Sunday afternoon dining table workstations
trying to sort through imagination
developing a shitty application
to increase visibility.
Trying to remember whether or not I’ve got my macros
my muscles ache from trying be tamed again
supplements encroaching on need based
maybe I’ll just eat eggs all day.
Slush puddle game strong with it bottomless lakes sprawling the dense driveways
shoveling won’t do shit but disprove the theory that those boots waterproof
maybe you should have just been okay with letting them melt and evaporate
or maybe you just had nothing better to do, pushing it ain’t doing shit.
Procrastinating myself into a stupor
test scripts screaming out: passed
but really i don’t know it
cause they all failing.
Appreciating sunlight after snow drifts falling and crawling across highway nights
wasn’t trying to over take that ambulance that was driving all together too slow
but snow fell faster than my tires could tell them they aren’t new no more
Sixty miles through that shit, and all I let myself have; fries.
French spy parodies bringing a semblance of sanity back into my life
we’re all a little ridiculous, but our delusions are our own
I know the world won’t accept such things readily
but they gave him an Oscar a few years later.
Angst ridden pits of anxiety and perplexed conscious insufficiency readily inside
we take steps to over ride them, sometimes lie, sometimes getting really high
but most days all it takes is a couple breaths and few notes from Rubab
i’ll play them indefinitely, someday they’ll make sense again.

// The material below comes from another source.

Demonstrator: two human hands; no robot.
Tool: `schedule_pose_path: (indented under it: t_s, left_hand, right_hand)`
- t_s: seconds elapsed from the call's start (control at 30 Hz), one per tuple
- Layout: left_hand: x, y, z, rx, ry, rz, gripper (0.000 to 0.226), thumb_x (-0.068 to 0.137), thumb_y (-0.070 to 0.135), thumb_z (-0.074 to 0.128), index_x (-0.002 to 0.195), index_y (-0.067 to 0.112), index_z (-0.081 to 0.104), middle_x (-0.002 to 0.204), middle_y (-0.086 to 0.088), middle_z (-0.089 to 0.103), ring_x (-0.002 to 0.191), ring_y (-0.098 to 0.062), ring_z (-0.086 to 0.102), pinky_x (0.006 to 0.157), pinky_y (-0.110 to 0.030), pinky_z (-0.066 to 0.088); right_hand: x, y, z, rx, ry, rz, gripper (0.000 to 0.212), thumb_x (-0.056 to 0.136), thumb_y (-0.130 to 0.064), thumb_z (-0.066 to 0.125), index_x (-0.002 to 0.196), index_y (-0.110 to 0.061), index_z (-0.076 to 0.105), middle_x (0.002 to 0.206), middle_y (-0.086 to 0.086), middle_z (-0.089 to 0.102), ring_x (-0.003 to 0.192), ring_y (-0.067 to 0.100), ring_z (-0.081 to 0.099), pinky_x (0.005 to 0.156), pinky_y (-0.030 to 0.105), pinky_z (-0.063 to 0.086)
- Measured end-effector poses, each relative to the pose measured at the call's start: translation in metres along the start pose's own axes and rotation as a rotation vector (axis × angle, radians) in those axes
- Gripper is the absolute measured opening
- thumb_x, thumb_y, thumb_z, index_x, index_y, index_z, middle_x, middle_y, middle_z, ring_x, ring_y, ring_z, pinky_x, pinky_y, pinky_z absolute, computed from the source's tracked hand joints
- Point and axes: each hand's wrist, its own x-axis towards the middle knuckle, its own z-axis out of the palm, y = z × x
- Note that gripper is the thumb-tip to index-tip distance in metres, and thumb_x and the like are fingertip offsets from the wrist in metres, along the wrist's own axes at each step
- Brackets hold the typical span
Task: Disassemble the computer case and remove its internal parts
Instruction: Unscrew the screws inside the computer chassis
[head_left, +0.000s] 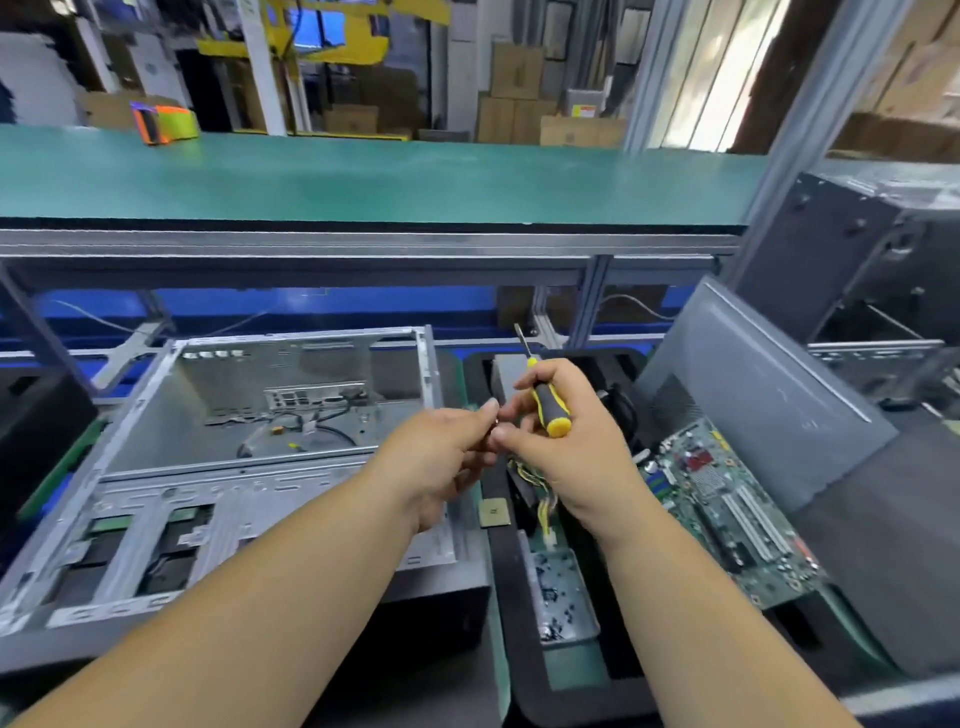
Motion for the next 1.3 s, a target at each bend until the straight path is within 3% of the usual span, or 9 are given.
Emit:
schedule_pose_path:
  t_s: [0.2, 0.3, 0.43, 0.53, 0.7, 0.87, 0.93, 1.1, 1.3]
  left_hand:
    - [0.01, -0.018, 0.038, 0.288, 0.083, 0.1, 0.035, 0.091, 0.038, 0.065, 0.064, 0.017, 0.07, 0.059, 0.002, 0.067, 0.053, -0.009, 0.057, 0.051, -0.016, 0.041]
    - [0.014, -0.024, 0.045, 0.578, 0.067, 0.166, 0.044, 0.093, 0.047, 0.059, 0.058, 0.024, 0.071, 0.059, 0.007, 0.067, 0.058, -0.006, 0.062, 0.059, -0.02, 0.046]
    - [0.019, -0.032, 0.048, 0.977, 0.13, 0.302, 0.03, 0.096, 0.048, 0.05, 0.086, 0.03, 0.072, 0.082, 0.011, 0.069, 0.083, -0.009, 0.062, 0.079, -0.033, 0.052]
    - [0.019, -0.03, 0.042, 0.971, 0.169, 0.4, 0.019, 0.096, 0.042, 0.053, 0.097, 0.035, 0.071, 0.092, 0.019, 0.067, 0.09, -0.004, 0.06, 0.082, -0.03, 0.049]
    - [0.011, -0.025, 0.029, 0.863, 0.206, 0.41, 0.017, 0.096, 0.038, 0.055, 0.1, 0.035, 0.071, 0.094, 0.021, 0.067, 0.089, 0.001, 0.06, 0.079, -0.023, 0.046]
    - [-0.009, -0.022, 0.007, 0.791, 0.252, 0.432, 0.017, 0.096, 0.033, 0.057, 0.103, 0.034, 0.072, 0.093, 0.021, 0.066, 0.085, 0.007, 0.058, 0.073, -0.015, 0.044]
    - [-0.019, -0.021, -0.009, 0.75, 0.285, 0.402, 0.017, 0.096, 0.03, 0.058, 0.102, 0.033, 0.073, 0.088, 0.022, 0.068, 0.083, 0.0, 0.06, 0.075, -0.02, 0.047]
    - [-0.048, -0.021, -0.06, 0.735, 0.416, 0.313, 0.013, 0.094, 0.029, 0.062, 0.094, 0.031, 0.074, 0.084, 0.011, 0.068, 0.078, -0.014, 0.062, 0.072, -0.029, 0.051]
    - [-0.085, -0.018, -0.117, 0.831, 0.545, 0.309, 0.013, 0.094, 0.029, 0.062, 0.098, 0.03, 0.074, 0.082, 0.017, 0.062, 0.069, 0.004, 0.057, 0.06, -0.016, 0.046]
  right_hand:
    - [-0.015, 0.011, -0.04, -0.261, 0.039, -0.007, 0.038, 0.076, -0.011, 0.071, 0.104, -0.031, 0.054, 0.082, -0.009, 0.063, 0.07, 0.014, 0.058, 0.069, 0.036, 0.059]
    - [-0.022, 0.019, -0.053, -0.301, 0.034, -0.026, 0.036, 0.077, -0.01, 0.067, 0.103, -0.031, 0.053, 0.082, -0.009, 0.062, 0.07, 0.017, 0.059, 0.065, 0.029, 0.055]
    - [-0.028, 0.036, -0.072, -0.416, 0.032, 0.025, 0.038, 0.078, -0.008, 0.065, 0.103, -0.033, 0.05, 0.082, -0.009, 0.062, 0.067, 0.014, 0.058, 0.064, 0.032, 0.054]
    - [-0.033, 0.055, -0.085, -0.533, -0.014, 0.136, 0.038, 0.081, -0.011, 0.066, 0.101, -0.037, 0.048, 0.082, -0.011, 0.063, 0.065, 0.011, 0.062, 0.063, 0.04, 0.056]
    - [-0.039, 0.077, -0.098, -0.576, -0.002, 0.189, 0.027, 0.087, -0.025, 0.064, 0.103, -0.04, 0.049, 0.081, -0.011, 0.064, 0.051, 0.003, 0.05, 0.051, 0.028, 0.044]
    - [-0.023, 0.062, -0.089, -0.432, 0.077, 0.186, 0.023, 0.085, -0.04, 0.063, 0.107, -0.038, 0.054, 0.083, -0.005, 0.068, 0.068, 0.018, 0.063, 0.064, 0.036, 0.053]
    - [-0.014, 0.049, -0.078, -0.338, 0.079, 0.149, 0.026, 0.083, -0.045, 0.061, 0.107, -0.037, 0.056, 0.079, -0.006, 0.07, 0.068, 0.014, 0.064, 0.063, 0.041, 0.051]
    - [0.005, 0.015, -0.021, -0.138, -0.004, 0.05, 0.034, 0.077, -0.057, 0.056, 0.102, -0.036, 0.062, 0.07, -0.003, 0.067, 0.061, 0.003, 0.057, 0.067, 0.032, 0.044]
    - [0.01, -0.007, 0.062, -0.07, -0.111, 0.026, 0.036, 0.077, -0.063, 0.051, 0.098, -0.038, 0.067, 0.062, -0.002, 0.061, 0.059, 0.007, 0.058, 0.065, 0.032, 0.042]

The slow hum of the organ plugging away, i still can understand how to play
concussed with pulsating theories about how i should spend my days
the low echo of the reverb reminded me that today won’t stay
while tomorrow and yesterday are already gone.
Happiness reminds the occasional thought, the ones refused by time and memory
the home movies repeatedly projected behind my visual cortex indefinitely
soundtracks ruled by the shuffle button iTunes never really figured out
maybe its okay I’m this way, maybe I won’t hurt anyone else.
Sunlight creeping onto this carbon catastrophe
they really should figure out all this glare
but I’m no engineer, they’re smarter
Dammit they have one track minds
Remind me again Words, why I Do this to myself
set arbitrarily out to prove something wrong
looking for the idea that no one knew
but really it was me the whole time.
Narcissism creeps along the hallowed line of self evidence of heart and mind
I’m no spiritual teacher, but I see the thoughts creep as I’ve fallen behind
lost the spark to remind the entire system, lost time it couldn’t wait to die
maybe one day it’ll be easier, or it’ll be the same, i don’t know
Finger tips and cuticles covered in crusty scabs the even crabs won’t hold down
no matter what I do I’m reminded of the idea that I am never completely there
sometimes I let the parasympathetic take over and rule for a little bit
gently reminding me that I just live in this body its got rules too.
Physical world reminding me that spirit stronger than matter
caring a little bit more about doing the best that can be
the best is what it is but it ain’t a standard i can set
I’m talking mad, trying to convince myself second is OK.
Waves oscillating as they always will telling my mind that even writing takes time
these text documents fill them selves with macros and unsolicited data sets
readying ourselves for the truth of the matter as it would matter to us
it not as obvious as it seems, sometimes i just want to flat line.
Sit up straight they’ll tell you to command the respect of gentleman
of men with more power and stature and financial standing than you
breathing the words they’ll regurgitate condescendingly back
but i’m just sitting here sequencing symphonies in my head.
Some day I’ll remember why I memorize the numbers in my head
maybe they’ll tell me the meaning of life one day
possibly sign my the warrant for my arrest
or very possibly: they’re just numbers.
Stomping grounds of yesterday’s decades past, filled with inconsistent safety nets
blindly walking around this mess as of normalcy, jealous of their contentedness
I got lucky enough to never want what everyone else had, maybe I’m just tired
either way I’m not wishing to return, the haunt doesn’t curse any more.
I’ll believe in the mercy of the almighty more than I believe it will ever be fore me
I’m just a vessel for words and pointless thoughts concussing this keyboard
I’ll dull the feeling of anything more, pointless trying anything else really
maybe It’ll take me longer to remember what I’m doing than doing it.
Elder in the Russian mob, sitting where the barber’ll cut my brothers hair
the tats and the ring are giveaways, beyond that it’s in his eyes, I see
wish he’d just been the grandpa of second generations immigrants
keeps trying to kill me with his eyes, wouldn’t be surprised.
Myth takes, as I finally get to use the words from songs that always mean more
mixing around like the brownie batter that’s altogether too much chocolate
they’re not what they used to be the things that held reality up
they don’t need to be anymore, we are the children of the dirt.